Dünya üzerinde bir hayvanın yaptığı en uzun yolculuğu denizkırlangıçları yılda iki kere yapıyor. Bu dayanıklılık eylemi, içgüdüsel hareket aslında romanın metaforunu oluşturuyor. Bu göç, Franny’yi kontrol edemediği kendi içgüdüsel hareketine itiyor. Kuşların geri dönme ihtimali olsa da anlatıcı son zorluğun üstesinden gelebileceğini düşünemiyor. Aslında Franny, hem kocasının (kuşbilim profesörü ve hayatta kalan birkaç hayvan türünün savunucusu) işini yapmasına yardım etmek hem de uzun süredir devam eden suçluluk duygusundan kurtulmak ve kendinden kaçışını sürdürmek için kuşların peşine takılıyor.

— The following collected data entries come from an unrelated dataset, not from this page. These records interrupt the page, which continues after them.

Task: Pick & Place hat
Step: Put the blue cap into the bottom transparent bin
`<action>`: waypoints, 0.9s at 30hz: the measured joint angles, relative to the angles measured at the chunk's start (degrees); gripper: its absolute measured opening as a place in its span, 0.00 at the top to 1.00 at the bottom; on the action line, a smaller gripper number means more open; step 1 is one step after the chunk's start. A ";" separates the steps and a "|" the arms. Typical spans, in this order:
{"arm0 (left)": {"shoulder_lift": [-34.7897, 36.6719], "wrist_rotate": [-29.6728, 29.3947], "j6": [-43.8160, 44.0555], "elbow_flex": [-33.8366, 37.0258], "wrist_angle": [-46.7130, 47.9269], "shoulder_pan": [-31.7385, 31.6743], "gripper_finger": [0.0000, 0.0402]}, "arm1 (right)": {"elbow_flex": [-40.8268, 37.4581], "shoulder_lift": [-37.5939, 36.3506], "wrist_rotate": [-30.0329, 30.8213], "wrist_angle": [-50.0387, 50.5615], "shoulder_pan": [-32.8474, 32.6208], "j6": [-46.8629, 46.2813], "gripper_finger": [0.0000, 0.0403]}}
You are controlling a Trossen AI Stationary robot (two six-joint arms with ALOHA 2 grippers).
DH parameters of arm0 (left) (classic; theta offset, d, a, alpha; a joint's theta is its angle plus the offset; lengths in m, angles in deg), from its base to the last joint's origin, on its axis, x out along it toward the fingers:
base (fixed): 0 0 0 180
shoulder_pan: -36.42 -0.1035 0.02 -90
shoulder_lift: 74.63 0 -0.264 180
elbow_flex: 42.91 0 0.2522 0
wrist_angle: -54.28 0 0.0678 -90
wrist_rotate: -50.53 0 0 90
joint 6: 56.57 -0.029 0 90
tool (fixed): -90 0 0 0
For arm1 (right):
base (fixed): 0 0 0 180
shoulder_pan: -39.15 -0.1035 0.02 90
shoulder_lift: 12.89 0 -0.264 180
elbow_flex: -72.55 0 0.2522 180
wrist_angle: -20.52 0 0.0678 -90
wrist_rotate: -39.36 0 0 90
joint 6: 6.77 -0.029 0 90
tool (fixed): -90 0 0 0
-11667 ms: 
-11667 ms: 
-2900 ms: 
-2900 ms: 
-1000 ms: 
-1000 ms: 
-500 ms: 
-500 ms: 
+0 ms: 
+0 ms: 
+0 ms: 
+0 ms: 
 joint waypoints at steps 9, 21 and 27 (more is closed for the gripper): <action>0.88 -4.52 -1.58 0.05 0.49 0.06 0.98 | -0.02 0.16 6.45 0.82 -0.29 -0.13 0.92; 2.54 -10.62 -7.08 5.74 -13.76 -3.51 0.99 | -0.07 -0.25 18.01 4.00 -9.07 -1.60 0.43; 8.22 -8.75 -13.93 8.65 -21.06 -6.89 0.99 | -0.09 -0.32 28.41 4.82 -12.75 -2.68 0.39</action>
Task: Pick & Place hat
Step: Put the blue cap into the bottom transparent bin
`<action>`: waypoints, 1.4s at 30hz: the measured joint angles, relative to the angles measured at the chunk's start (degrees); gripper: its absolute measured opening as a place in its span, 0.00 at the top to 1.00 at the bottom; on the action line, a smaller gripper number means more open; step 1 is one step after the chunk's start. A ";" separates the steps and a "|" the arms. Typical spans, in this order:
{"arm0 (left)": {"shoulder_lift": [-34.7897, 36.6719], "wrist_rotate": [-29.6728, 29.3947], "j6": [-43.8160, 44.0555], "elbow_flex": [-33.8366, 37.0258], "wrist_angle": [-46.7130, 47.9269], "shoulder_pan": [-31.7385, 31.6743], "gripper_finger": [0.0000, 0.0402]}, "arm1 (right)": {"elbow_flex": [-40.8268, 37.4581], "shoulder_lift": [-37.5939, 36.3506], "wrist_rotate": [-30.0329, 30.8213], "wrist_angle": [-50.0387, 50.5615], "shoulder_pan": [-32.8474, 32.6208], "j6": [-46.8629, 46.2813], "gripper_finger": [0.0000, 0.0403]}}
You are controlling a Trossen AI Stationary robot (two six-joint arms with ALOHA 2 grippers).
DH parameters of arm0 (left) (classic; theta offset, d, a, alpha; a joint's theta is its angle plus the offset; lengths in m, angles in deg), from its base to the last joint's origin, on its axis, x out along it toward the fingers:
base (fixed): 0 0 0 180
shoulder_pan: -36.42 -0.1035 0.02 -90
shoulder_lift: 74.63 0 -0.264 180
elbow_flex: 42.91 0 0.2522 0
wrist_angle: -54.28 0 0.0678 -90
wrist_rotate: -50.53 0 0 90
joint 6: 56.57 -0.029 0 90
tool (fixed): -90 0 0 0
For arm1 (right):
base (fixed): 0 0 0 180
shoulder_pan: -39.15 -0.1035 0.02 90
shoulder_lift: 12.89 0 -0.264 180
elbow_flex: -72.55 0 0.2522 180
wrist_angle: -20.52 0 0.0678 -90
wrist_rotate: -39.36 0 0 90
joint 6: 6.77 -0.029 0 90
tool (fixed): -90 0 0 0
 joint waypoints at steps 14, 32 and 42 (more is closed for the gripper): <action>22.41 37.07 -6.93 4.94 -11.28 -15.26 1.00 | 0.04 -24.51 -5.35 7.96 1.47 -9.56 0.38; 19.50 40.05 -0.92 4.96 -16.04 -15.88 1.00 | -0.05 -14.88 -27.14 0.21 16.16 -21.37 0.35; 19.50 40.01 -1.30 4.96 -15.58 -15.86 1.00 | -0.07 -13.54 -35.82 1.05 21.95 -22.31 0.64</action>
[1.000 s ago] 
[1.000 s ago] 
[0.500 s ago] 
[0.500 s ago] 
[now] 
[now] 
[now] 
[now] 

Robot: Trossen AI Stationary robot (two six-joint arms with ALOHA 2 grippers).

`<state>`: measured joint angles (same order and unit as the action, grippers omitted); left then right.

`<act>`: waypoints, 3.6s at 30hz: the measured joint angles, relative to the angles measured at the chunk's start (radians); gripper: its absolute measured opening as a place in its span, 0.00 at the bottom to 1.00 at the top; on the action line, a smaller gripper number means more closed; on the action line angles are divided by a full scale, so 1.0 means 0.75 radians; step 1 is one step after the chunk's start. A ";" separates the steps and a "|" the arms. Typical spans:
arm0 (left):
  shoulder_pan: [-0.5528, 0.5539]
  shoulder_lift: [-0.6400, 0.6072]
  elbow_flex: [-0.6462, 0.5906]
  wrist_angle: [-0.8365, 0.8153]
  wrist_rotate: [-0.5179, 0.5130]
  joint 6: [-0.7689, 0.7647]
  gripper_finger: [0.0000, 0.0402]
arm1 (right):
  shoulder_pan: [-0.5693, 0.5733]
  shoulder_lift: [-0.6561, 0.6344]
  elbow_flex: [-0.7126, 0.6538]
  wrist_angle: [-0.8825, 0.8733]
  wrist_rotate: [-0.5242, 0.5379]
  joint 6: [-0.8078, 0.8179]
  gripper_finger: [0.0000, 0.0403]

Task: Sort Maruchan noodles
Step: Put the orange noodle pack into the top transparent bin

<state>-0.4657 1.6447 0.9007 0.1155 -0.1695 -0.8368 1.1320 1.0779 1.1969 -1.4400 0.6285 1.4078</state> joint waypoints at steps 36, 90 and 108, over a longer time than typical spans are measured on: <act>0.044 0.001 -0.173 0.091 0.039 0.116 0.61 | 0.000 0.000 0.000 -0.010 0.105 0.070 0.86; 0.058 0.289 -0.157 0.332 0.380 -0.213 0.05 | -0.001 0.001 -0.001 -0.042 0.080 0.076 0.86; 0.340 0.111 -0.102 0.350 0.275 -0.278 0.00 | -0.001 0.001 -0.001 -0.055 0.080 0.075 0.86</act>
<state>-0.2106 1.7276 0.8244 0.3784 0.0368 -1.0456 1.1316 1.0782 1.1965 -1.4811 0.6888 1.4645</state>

Roman boyunca ‘Kuzgun’ güneye doğru tehlikeli sularda ilerledikçe, hükümetlerin yaptırımlarından ve toplumdan uzaklaştıkça Franny’nin kendi karanlık geçmişi yavaş yavaş ortaya çıkıyor. Hem bir macera romanı hem de iklim krizi sonrası dünyanın sonu anlatısı olan roman, annesi ve babasının terk ettiği çocuğun yaşadığı dramı da okuyucusuna sunuyor. Franny yolculuk sırasında geride bıraktığı kocası Niall’a yazdığı mektuplar ve hatıraları vasıtasıyla sürekli birçok zaman içinde mekik dokuyor. Franny’nin anlatımı puslu bir denizde ilerleyen gemi gibi tam olarak gerçekleri görmemizi engelliyor. Gemi mürettebatı içindeki sessizliği, mürettebattan ve okuyucudan sakladıklarıyla güvenilmezliğini artırıyor. Ama Franny’nin karanlık kederinin gizemi okuyucuyu romanın ilk sayfasından itibaren kendisine çekmeyi başarıyor. Doğa ve özellikle kuşlarla olan bağı neredeyse efsanevi olsa da bu yolculuk için ne kadar kahramanca davransa da sadece okuyucu, huzursuz ve çaresiz hissettiğini görebiliyor.
‘Göçmen Kuşlar’ hayatının her noktasında acı çekmiş bir insanın hem kendi hem de dünya için tuttuğu yasın romanı. İklim değişikliğinin hesaplanmaz sonuçlarına karşı olabilirliklerin anlatısı. Kayıpların ve az da olsa kurtarılabileceklerin tahayyülü... ‘Göçmen Kuşlar’ın güçlü anlatıcısı Franny, her sayfası verimli ve heyecan verici, suçlayıcı ama bağışlayıcı, korkutucu ama sonucunda umut verici olan bu roman aracılığıyla okuyucuyu ‘Kuzgun’un mürettebatı olması için davet ediyor.